### Data for analysis
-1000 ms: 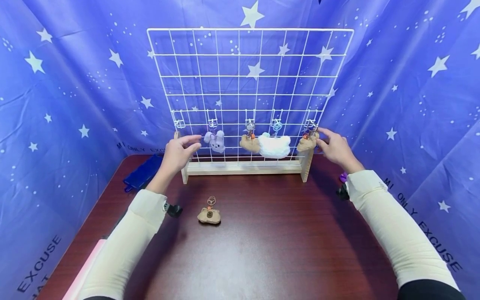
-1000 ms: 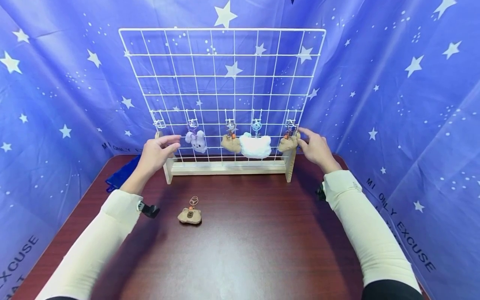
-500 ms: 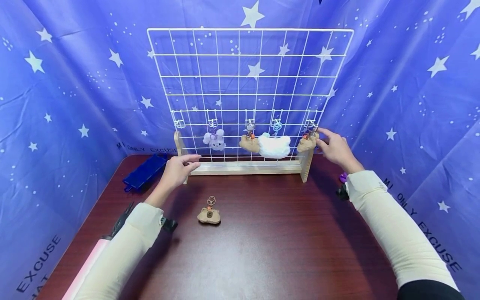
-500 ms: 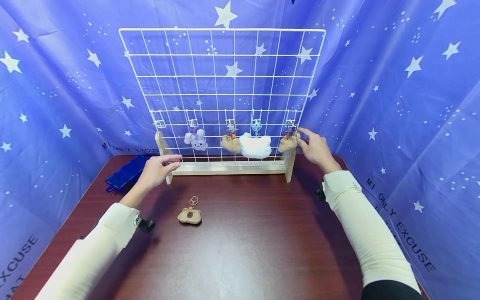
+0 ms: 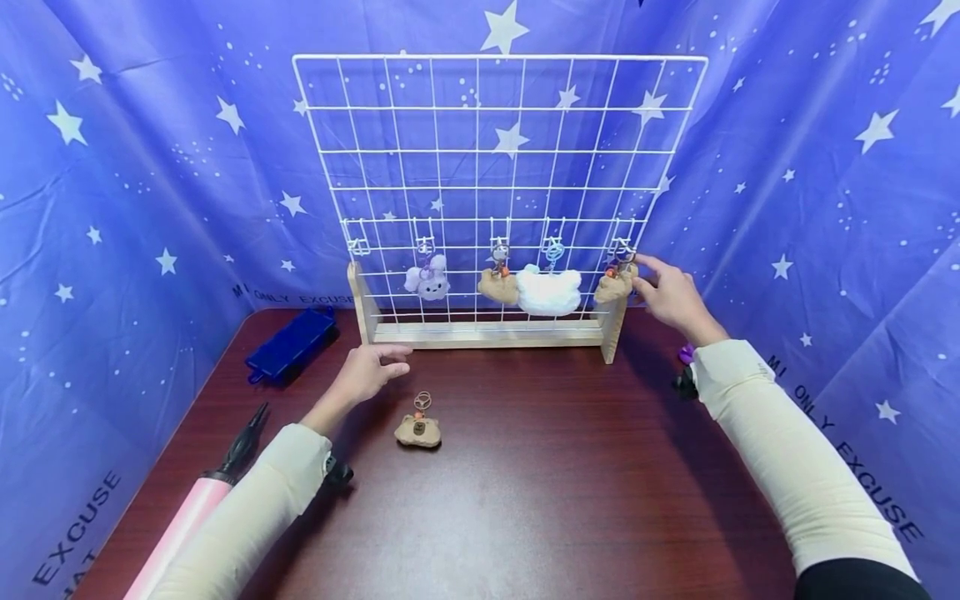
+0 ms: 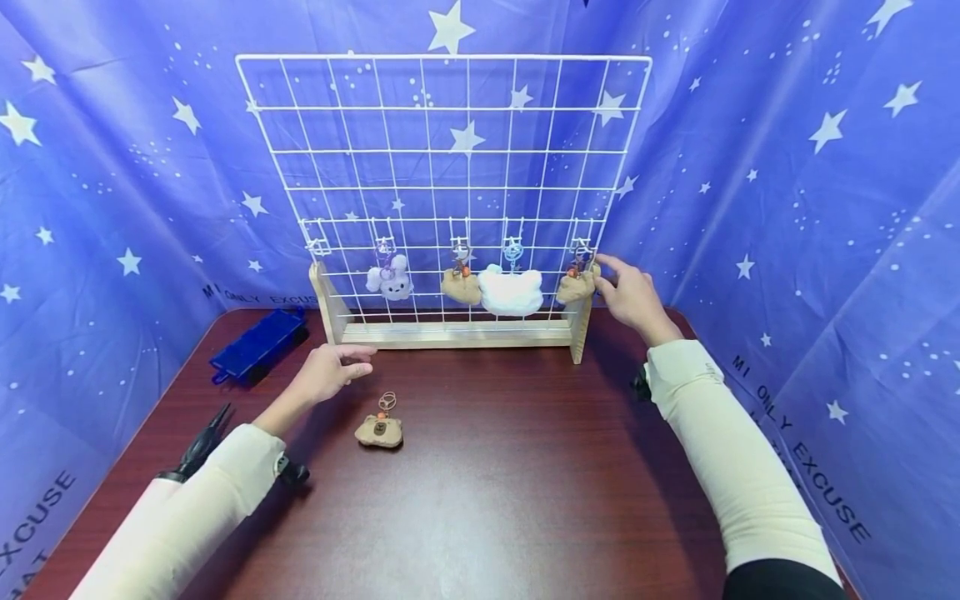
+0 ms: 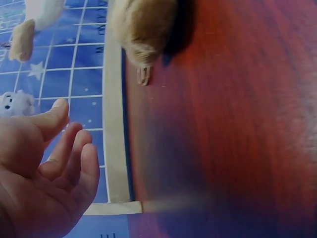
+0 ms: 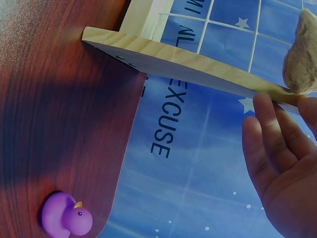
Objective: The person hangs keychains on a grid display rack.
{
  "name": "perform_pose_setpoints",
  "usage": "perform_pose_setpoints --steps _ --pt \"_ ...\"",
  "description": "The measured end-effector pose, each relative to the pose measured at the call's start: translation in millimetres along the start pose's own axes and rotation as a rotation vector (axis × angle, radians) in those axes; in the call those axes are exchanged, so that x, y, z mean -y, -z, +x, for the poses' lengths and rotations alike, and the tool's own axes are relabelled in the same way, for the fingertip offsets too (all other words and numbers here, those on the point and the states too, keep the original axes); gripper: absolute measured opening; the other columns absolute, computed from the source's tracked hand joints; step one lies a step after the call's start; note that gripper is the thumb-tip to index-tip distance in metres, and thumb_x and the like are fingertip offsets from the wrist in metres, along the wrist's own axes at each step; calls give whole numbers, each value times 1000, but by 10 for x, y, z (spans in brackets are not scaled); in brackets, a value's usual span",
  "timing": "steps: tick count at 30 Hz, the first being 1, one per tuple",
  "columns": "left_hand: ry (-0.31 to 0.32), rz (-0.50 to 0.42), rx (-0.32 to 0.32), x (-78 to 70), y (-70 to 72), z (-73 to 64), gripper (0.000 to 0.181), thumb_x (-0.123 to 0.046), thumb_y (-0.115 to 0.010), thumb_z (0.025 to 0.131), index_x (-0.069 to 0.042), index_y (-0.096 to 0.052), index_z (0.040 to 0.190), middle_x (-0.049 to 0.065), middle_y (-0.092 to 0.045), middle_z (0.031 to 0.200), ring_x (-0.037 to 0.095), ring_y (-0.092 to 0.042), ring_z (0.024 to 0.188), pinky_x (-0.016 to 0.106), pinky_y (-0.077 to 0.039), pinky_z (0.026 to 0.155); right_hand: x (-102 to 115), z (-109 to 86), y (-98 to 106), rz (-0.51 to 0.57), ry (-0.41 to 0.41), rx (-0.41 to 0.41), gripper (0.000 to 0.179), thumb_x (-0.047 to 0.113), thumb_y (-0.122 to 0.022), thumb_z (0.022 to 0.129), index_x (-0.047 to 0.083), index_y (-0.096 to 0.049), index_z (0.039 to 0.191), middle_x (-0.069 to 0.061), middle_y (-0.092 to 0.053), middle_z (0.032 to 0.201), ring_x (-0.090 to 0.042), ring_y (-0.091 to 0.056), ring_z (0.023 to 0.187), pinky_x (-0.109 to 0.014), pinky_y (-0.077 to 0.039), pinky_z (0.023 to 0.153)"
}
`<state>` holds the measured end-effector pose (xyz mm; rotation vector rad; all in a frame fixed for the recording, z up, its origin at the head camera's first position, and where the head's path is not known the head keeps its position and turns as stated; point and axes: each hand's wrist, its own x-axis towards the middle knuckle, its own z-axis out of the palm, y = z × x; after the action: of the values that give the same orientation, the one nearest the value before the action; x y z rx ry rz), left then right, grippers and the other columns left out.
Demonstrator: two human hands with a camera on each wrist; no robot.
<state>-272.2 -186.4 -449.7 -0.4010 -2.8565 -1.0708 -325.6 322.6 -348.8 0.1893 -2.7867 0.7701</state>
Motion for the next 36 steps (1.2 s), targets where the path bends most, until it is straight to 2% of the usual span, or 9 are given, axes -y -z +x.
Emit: perform_pose_setpoints --steps 4,6,10,14,19,22,29,36 --pt "-7 -8 54 18 -57 -32 34 -16 -77 90 -9 -74 123 10 -79 107 30 -72 108 47 -54 92 1 7 3 -8 8 -5 49 19 -58 103 9 -49 150 -27 -75 99 -12 -66 53 -28 -50 53" --pt "-16 1 92 30 -84 -47 34 -15 -77 89 -8 -74 123 10 -79 105 29 -73 106 47 -54 93 6 8 5 -4 5 -2 49 20 -58 103 9 -49 150 -27 -75 99 -10 -64 52 -28 -50 52" --pt "-57 40 178 66 -145 -67 33 -13 -77 89 -6 -75 120 9 -80 102 27 -73 105 47 -54 97 12 11 7 -1 0 3 49 20 -57 104 10 -48 151 -27 -75 98 -12 -65 53 -29 -50 52" --pt "-95 81 228 81 -195 -80 32 -12 -77 88 -4 -75 119 8 -80 99 25 -74 104 46 -54 98 17 7 3 6 -9 10 50 20 -56 104 9 -47 152 -29 -74 102 -21 -69 57 -29 -51 52" --pt "-127 112 241 68 -248 -101 33 -14 -80 86 -4 -76 117 4 -80 94 25 -72 102 45 -54 96 17 -7 -3 17 -8 9 50 19 -57 104 9 -47 152 -30 -74 104 -33 -73 63 -29 -52 52" --pt "-157 146 238 54 -277 -99 33 -17 -82 84 -5 -77 115 1 -79 90 24 -71 100 43 -55 94 11 -10 -1 16 -8 4 50 19 -56 104 9 -47 152 -29 -74 102 -34 -73 64 -28 -52 52" --pt "-180 192 238 29 -311 -93 26 -15 -82 84 -11 -80 110 -3 -76 85 15 -68 89 34 -55 83 -8 -8 -6 3 3 3 49 20 -57 104 9 -48 151 -27 -75 98 -15 -68 54 -28 -52 53" --pt "-160 178 243 8 -327 -97 10 -15 -81 85 -15 -81 95 -7 -78 84 11 -68 88 33 -54 82 -6 -3 -7 8 2 3 49 20 -56 104 9 -48 151 -27 -75 99 -21 -70 57 -29 -52 53"
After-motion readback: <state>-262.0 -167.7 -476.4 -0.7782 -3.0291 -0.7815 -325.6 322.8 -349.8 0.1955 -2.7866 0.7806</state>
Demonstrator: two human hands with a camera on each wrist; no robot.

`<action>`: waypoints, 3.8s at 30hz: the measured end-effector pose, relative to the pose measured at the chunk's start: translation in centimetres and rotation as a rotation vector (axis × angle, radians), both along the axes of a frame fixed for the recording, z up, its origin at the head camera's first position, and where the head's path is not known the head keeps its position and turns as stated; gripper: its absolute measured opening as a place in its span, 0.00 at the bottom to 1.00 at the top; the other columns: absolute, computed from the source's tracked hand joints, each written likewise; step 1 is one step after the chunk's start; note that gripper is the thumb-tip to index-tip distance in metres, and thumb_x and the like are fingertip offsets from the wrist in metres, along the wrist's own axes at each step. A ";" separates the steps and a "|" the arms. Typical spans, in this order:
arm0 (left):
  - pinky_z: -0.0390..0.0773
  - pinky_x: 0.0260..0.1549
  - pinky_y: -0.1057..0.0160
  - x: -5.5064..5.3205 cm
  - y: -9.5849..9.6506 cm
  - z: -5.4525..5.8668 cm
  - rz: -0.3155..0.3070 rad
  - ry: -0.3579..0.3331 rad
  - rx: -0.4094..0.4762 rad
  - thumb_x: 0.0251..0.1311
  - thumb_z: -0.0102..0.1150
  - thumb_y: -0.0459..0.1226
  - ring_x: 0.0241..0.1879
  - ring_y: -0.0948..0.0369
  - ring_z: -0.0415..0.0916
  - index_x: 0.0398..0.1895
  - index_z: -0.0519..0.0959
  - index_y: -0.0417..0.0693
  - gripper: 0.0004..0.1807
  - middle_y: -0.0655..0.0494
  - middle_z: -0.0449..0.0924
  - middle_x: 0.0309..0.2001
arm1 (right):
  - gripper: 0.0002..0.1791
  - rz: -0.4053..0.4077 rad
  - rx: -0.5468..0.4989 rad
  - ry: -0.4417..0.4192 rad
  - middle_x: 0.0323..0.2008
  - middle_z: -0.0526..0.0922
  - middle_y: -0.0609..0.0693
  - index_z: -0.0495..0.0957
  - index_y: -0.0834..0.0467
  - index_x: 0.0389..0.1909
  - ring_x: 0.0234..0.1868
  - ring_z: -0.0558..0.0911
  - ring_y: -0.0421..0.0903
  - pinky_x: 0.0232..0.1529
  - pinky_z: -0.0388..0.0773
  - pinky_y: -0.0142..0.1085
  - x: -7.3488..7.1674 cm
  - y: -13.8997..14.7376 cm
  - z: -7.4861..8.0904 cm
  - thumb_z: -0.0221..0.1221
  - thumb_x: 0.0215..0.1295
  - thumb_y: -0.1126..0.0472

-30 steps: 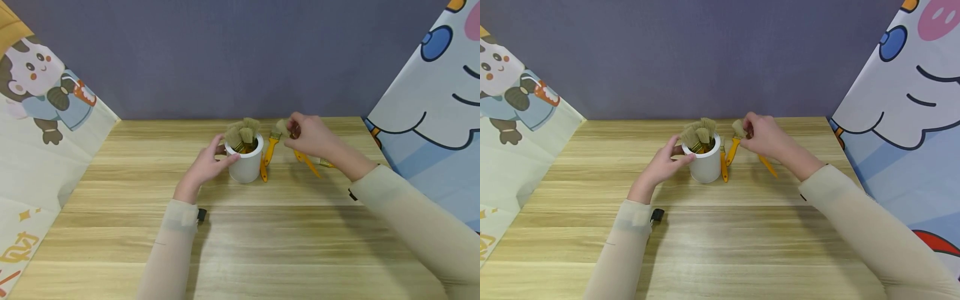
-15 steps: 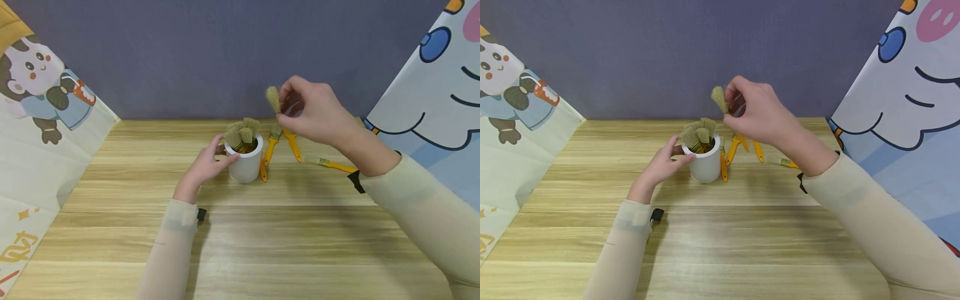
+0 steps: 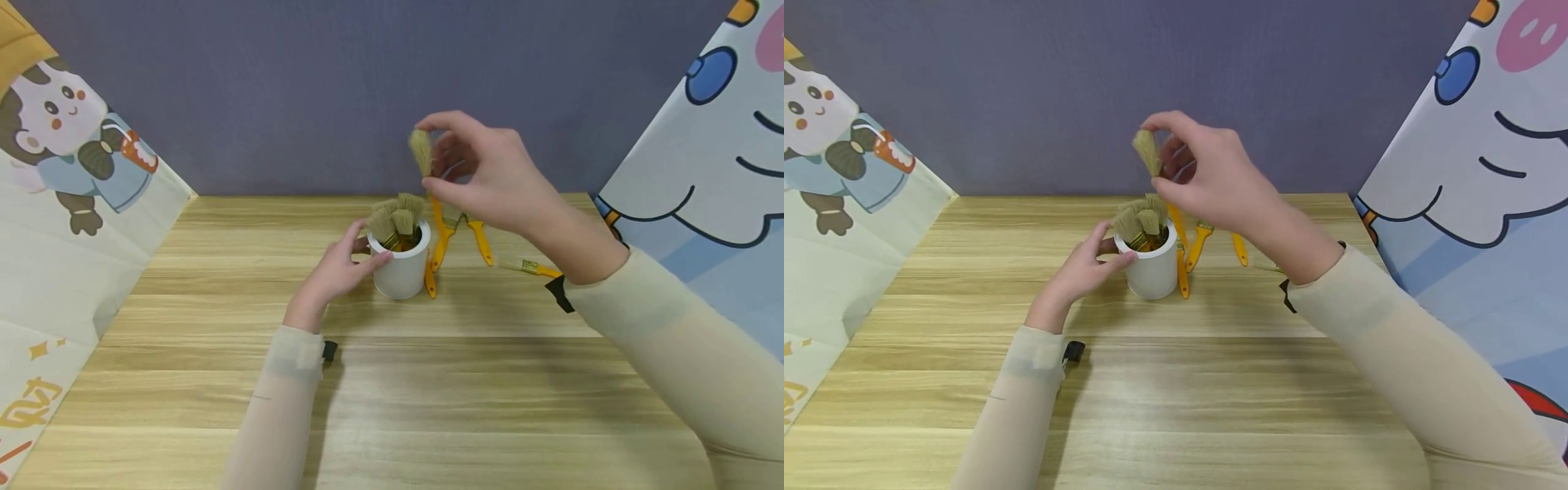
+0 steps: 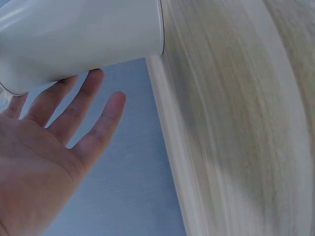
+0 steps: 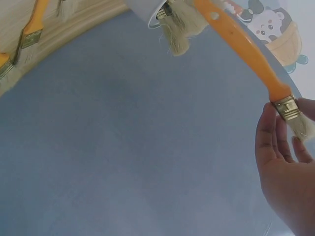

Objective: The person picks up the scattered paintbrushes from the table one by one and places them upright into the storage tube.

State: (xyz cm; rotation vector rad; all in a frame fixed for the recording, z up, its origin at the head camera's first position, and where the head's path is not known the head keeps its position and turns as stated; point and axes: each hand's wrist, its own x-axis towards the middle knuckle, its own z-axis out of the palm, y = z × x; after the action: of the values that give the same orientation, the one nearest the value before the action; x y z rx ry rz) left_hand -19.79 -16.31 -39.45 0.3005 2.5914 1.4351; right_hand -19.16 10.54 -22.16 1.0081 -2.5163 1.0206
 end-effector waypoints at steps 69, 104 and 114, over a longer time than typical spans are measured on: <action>0.78 0.69 0.41 -0.2 -0.1 -0.4 -0.011 0.023 -0.004 0.69 0.64 0.62 0.76 0.49 0.72 0.84 0.56 0.65 0.45 0.45 0.73 0.76 | 0.20 -0.022 0.078 -0.162 0.46 0.84 0.56 0.76 0.61 0.60 0.50 0.89 0.52 0.49 0.89 0.47 -3.4 -0.9 -9.2 0.66 0.71 0.66; 0.77 0.70 0.40 -0.3 0.0 -0.1 0.006 -0.005 -0.007 0.67 0.67 0.61 0.75 0.48 0.73 0.84 0.54 0.65 0.48 0.42 0.73 0.76 | 0.23 -0.144 0.333 -0.217 0.56 0.83 0.60 0.77 0.61 0.66 0.55 0.86 0.56 0.56 0.87 0.54 -5.4 6.6 -8.1 0.66 0.74 0.60; 0.77 0.70 0.41 -0.4 0.0 -0.2 0.002 0.007 -0.020 0.68 0.66 0.62 0.75 0.49 0.73 0.84 0.54 0.64 0.48 0.41 0.74 0.75 | 0.26 -0.195 0.473 -0.338 0.57 0.84 0.67 0.75 0.63 0.69 0.54 0.86 0.60 0.55 0.85 0.57 -7.4 12.2 -13.6 0.65 0.76 0.57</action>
State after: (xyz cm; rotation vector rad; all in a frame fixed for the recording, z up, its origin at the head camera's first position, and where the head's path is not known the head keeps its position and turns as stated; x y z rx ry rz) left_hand -20.16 -16.27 -39.64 0.3005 2.6105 1.4111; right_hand -26.60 22.76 -35.81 0.7155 -3.1556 0.5885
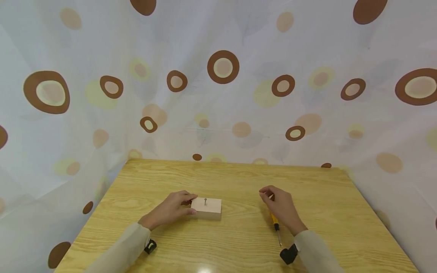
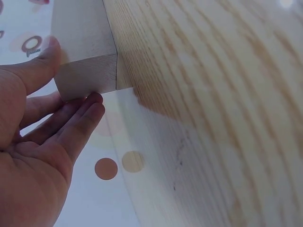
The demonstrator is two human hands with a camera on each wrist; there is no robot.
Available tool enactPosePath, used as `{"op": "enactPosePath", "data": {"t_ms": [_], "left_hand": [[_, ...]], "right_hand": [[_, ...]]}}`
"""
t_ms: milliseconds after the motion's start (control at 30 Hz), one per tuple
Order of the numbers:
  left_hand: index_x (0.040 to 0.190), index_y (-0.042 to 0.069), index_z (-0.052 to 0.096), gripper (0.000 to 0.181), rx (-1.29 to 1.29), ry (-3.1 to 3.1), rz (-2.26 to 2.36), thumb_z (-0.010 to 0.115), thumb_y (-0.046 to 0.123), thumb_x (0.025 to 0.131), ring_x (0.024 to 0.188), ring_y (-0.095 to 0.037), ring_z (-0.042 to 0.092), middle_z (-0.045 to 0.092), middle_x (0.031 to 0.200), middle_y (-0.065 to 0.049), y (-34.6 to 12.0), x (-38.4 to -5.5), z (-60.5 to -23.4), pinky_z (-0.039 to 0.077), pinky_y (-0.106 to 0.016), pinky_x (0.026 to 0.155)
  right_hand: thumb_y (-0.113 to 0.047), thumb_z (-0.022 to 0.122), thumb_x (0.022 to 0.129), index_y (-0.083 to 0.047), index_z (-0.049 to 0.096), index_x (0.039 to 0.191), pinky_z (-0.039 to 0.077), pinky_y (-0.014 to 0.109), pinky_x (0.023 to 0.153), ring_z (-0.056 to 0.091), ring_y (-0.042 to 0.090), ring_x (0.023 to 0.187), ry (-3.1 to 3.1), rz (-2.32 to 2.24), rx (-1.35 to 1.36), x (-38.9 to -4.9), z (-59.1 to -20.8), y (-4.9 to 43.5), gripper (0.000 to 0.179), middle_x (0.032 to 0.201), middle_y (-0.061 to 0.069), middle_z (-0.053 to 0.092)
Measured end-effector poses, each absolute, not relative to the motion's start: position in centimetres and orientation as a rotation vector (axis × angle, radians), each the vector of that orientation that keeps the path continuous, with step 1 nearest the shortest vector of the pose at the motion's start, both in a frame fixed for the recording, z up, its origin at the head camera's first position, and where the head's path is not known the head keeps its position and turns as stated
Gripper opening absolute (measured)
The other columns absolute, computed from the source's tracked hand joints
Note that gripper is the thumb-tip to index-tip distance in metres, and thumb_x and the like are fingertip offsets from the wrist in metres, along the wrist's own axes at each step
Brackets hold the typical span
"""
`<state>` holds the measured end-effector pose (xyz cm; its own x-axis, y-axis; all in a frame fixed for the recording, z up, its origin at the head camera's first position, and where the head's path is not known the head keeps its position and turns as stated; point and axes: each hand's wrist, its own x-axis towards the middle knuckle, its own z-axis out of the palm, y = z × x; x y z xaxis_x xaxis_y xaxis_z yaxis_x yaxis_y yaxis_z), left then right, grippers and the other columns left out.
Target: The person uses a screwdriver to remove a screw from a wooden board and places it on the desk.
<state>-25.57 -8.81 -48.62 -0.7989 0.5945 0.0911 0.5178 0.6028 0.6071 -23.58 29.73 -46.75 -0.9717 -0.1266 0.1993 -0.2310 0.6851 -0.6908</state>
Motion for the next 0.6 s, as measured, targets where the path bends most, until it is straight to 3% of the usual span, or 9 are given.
{"op": "enactPosePath", "data": {"t_ms": [233, 600], "left_hand": [[0.137, 0.004, 0.051, 0.064, 0.976, 2.701, 0.962, 0.063, 0.042, 0.087, 0.106, -0.016, 0.059, 0.057, 0.123, -0.003, -8.8, -25.6, -48.9, 0.05, -0.022, 0.086], [0.135, 0.004, 0.053, 0.061, 0.979, 2.728, 0.941, 0.065, 0.04, 0.087, 0.102, -0.015, 0.06, 0.058, 0.12, -0.002, -8.8, -25.6, -48.8, 0.05, -0.022, 0.084]], "right_hand": [[-0.034, 0.058, 0.096, -0.018, 0.066, 0.108, 0.049, 0.03, 0.048, 0.06, 0.03, 0.062, -2.746, 1.222, 0.336, -23.8, -46.3, 28.3, 0.021, 0.092, 0.009, 0.066], [-0.031, 0.059, 0.096, -0.022, 0.066, 0.106, 0.05, 0.029, 0.047, 0.056, 0.016, 0.058, -2.698, 1.229, 0.473, -23.8, -45.3, 25.4, 0.015, 0.087, -0.002, 0.064]]}}
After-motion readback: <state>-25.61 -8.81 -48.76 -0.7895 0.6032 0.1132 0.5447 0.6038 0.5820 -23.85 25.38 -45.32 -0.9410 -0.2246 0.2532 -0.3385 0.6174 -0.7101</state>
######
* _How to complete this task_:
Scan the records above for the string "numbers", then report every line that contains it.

* _Response below_:
  "description": "The measured end-effector pose, each relative to the pose measured at the call's start: translation in millimetres along the start pose's own axes and rotation as a rotation vector (axis × angle, radians) in those axes; in the call those axes are exchanged, so that x, y, z mean -y, -z, +x, for the poses' lengths and rotations alike, and the tool's own axes are relabelled in the same way, for the fingertip offsets too (all other words and numbers here, those on the point and the states too, keep the original axes); gripper: absolute measured opening; the other columns absolute, computed from the source's tracked hand joints; step one lies a step after the call's start; note that gripper is the thumb-tip to index-tip distance in metres, and thumb_x and the like are fingertip offsets from the wrist in metres, along the wrist's own axes at each step; calls give whole numbers, each value times 1000, but by 10 for x, y, z (spans in brackets are not scaled); in brackets, a value's usual span",
Order of the numbers:

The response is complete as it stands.